Q: How many concurrent calls does the Telephony:1 template support?
A: The template itself does not impose a limit; the number of concurrent calls depends on the underlying telephony hardware or SIP trunking capacity. Typical residential implementations support 2-6 concurrent calls. The TelephonyCallController service assigns unique call session IDs to each active call, and control points can manage each call independently.
Q: Does the Telephony device template support video calling?
A: The base Telephony:1 template focuses on audio telephony. Video calling is not explicitly defined in the standard. However, the MediaSink and MediaSource services could potentially be extended with vendor-specific profiles to support video streams. For pure video telephony, the UPnP Audio/Video (AV) architecture is generally more appropriate.
Q: How is emergency calling (e.g., 911/E112) handled in the UPnP Telephony template?

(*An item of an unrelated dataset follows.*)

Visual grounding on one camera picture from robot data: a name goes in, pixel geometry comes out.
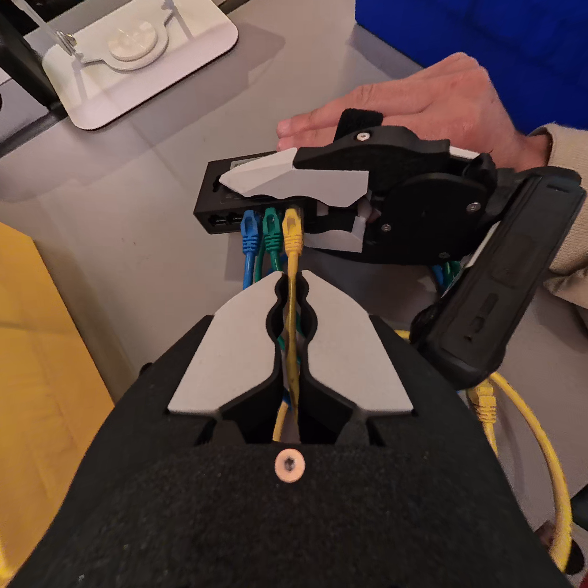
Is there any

A: The Telephony:1 template does not define special handling for emergency calls. Emergency call behaviour is determined by the underlying VoIP service provider and the SIP UA configuration. Implementations should ensure that the SIP UA supports emergency call routing (e.g., with location information in the SIP INVITE) and that the UPnP Telephony device does not block or rate-limit emergency call attempts.